Nie wiem co się ze mną dzieje, łzy spływają mi po policzkach. Ale to nie łzy smutku, jestem szczęśliwa, zachwycona, wniebowzięta, wzruszona. Emocje buzują we mnie i mieszają się ze sobą. Działam impulsywnie, nie wiem czy robię dobrze, ale nie panuję nad swoim ciałem. Rzucam się na szyję Justinowi. Chłopak lekko zaskoczony obejmuje mnie swoimi silnymi ramionami. Robi to tak delikatnie, ale czuję energię, która między nami przepływa. Tkwimy w bezruchu dłuższą chwilę, a ja próbuję wydusić z siebie jakieś słowo.
- Dziękuję, bardzo Ci dziękuję – w końcu udaje mi się coś wykrztusić.
- Nie ma za co – uśmiecha się tym swoim szelmowskim uśmiechem – to wszystko dla Ciebie księżniczko.

Patrzymy sobie w oczy, ta chwila mogłaby trwać wiecznie i na pewno tak by było, gdyby nie…
- Ykhym… - odchrząknął Matt przypominając nam, że nie jesteśmy sami
- Dzięki chłopaki – powiedział Jus odwracając się do nich – a Wam się podobało, myślicie, że wytwórnia to przyjmie i pozwoli nam wydać?
- Na pewno, szczególnie, że obiecałeś im wydać nowy album, a to może być singiel promujący płytę – odparł Scotter – z tego co widzę masz nowe natchnienie, a raczej muzę.
- Jus? – szepnęłam nieśmiało – muszę już wracać do domu.
Chłopak poprosił mnie, żebym poczekała w aucie, a sam obiecał zaraz przyjść. Ruszyłam długim korytarzem, po czym przypomniałam sobie o torebce, którą zostawiłam w studio.

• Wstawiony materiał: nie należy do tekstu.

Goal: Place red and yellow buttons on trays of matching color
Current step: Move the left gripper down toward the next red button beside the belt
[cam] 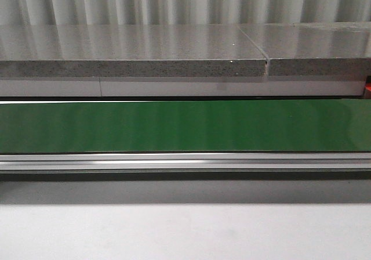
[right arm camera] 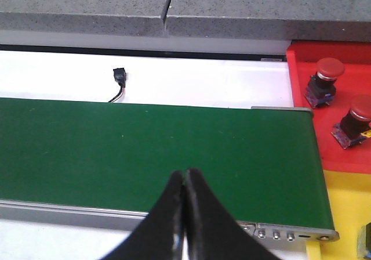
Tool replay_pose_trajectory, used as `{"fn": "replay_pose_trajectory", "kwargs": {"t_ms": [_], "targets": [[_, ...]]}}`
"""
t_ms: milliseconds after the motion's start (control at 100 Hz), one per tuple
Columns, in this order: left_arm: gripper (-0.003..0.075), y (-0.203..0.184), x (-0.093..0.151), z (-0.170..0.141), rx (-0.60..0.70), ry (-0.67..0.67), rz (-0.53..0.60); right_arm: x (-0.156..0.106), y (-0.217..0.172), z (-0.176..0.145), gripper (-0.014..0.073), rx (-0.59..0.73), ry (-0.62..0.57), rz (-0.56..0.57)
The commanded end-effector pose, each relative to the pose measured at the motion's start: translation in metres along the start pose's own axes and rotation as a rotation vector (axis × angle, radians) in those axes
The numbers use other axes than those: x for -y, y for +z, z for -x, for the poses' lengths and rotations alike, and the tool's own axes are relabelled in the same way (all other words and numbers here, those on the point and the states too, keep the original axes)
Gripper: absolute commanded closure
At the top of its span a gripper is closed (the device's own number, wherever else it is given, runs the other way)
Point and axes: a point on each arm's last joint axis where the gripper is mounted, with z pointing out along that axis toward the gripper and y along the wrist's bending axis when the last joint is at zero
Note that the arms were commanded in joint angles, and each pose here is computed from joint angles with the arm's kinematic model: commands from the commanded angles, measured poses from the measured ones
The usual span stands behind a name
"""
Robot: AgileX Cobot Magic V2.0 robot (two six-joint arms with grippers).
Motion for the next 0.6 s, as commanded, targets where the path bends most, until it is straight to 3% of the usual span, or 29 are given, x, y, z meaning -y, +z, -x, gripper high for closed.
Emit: {"fn": "replay_pose_trajectory", "kwargs": {"t_ms": [0,270,590], "targets": [[0.0112,0.019,0.005,0.019,0.036,-0.046,-0.015,-0.001,-0.005,0.012,0.0715,0.086,-0.009,-0.008],[0.0112,0.093,-0.008,0.02,-0.127,-0.142,0.095,-0.001,-0.005,0.012,0.0715,0.086,-0.009,-0.008],[0.0112,0.144,-0.009,0.023,-0.202,-0.147,0.13,-0.001,-0.005,0.012,0.0715,0.086,-0.009,-0.008]]}}
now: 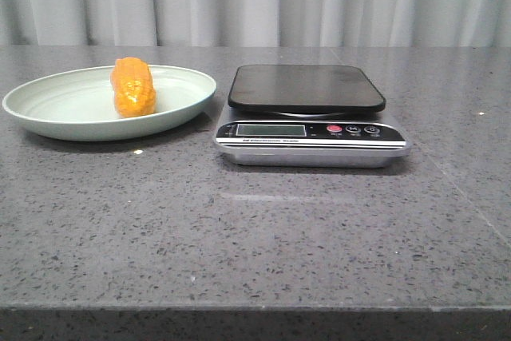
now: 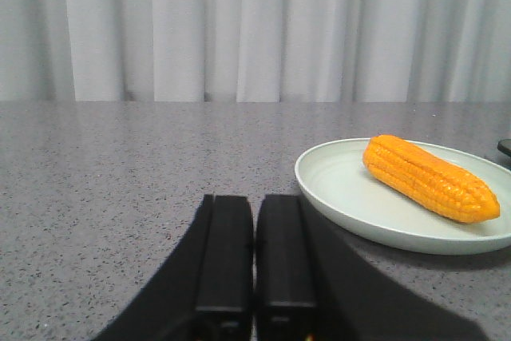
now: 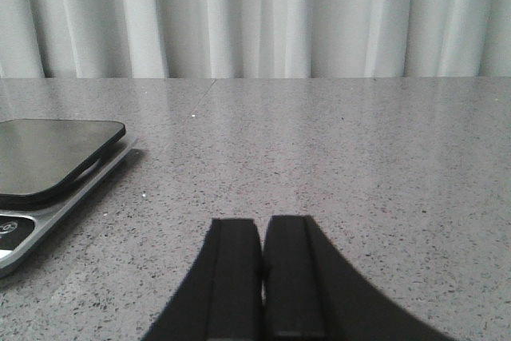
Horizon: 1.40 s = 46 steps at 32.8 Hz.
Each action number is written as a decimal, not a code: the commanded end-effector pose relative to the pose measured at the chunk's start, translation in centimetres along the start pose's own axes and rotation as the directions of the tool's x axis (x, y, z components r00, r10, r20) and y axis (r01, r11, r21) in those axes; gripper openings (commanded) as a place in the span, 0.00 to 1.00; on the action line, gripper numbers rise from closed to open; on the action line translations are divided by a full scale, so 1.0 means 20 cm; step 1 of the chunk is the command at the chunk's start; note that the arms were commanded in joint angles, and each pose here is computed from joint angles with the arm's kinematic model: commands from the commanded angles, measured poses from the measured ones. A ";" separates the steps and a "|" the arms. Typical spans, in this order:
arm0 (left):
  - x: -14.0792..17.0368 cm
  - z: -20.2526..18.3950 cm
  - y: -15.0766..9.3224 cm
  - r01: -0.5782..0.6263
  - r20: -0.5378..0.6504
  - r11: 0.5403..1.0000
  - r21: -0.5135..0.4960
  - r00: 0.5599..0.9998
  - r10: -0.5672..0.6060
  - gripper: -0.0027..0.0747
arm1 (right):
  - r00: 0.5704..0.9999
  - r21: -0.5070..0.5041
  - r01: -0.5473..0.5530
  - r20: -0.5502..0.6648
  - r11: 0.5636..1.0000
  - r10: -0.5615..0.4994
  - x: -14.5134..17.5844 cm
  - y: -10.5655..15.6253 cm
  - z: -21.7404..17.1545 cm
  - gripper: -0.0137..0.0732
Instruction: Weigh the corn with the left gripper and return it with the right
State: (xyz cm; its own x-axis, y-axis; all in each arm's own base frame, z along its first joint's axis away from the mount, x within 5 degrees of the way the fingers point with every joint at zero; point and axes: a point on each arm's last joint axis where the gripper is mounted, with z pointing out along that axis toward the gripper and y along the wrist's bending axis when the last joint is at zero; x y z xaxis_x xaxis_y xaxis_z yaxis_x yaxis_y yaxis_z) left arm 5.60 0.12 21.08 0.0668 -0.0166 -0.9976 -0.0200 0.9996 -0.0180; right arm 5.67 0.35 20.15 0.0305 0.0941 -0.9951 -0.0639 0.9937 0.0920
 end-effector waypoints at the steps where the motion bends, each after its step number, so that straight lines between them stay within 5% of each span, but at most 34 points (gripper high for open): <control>1: -0.03 -0.01 0.00 0.013 0.087 1.000 0.010 0.996 -0.013 0.21 | 0.994 -0.005 0.009 0.112 1.000 -0.008 -0.06 0.00 -0.01 0.35; 25: -0.03 -0.01 0.00 0.013 0.091 1.000 0.010 0.996 -0.013 0.21 | 0.994 -0.005 0.009 0.112 1.000 -0.008 -0.06 0.00 -0.01 0.35; 35: -0.25 -0.06 -0.01 0.018 0.397 0.999 0.028 0.917 -0.027 0.21 | 0.994 -0.005 0.009 0.112 1.000 -0.008 -0.06 0.00 -0.01 0.35; 39: -0.41 -0.07 -0.01 0.063 0.341 0.998 0.032 0.938 -0.070 0.21 | 0.994 -0.005 0.009 0.112 1.000 -0.008 -0.06 0.00 -0.01 0.35; 46: -0.64 -0.01 -0.02 0.090 0.063 0.996 0.026 0.994 -0.092 0.21 | 0.994 -0.005 0.009 0.112 1.000 -0.008 -0.06 0.00 -0.01 0.35</control>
State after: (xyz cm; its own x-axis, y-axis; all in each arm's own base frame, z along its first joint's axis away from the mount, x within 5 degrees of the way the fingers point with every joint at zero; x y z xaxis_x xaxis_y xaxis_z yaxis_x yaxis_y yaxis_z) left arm 4.15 0.03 31.74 0.1659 -0.0765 -0.9832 -0.0014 0.9970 -0.0778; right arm 5.67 0.35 20.15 0.0305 0.0941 -0.9951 -0.0639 0.9937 0.0920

Wróciłam się po nią, jednak zanim weszłam na część nagraniową niechcący usłyszałam kawałek rozmowy;
„ – Justin, wiesz, że będziesz musiał jej prędzej czy później powiedzieć prawdę?
- Wiem, ale ona na razie nie może się dowiedzieć… Jest cudowna, ale nie wiem jak na to zareaguje, nie każda dziewczyna przyjęłaby to łagodnie.
- Nie wybaczy to Ci tego, że ją okłamujesz albo nie mówisz jej całej prawdy, bo nie wiem ile wie.
- Mam nadzieję, że zrozumie.
- Powiedz jej jak najszybciej.
- Powiem.”

Zawróciło mi się w głowie: „okłamuje? Nie mówi prawdy? O czym oni mówili?” – pytałam sama siebie. Poszłam do samochodu pisząc Justinowi, żeby wziął moją torebkę.
Kiedy przyszedł podał mi torebkę i wziął mnie za dłoń;
- Coś się stało? – spytał zatroskanym głosem. Zaczęłam się zastanawiać jak on w ogóle śmie się pytać. Ze łzami w oczach odpowiedziałam, że wszystko jest ok, ale chłopak wyraźnie mi nie uwierzył.
- Wiem, że musisz już wracać – powiedział – ale musze Ci jeszcze coś pokazać.
Odpalił samochód i ruszyliśmy.

Jechaliśmy przez opustoszałe miasto, żadne z nas się nie odzywało, oboje pogrążeni we własnych myślach. Zasnęłam, obudził mnie dopiero kojący głos Justina i dotyk jego czułych warg na policzku.
- Dojechaliśmy – oznajmił – chodź ze mną, poznasz kogoś.
W głowie miałam już najgorszą myśl – ma dziewczynę.
- Kogo mam poznać? – spytałam głosem pełnym dystansu, którego chłopak nie mógł nie zauważyć
- Pewną dziewczynę, jest bardzo ważna w moim życiu.
Zamurowało mnie. Czyli jednak nie traktuje mnie poważnie, a raczej jak przyjaciółkę. Mogłam się domyślić, jak osoba tak sławna i cudowna jak Jus może nie mieć dziewczyny.
- Pozwolisz, że najpierw z nią porozmawiam? Nie wie, że przyjedziemy, poczekasz w aucie?
- Tak – ucięłam krótko

Kiedy tylko zadzwonił do drzwi w progu pojawiła się piękna dziewczyna, chodzący ideał… No tak, jak mógłby wybrać mnie mając kogoś takiego. Wtedy przypomniało mi się, że widziałam tą dziewczynę na teledyskach Justina. Do moich oczu napłynęły łzy. Już nie miałam siły ich powstrzymywać, kiedy wrócił Justin.
- Czemu płaczesz? – spytał troskliwie
Nie chciałam mu mówić, więc otarłam łzy i wysiadłam z auta.
- Mam nadal kogoś poznać czy to już nieaktualne?
- Tak, chodź – wskazał ręką na drzwi – tylko proszę, bądź wyrozumiała.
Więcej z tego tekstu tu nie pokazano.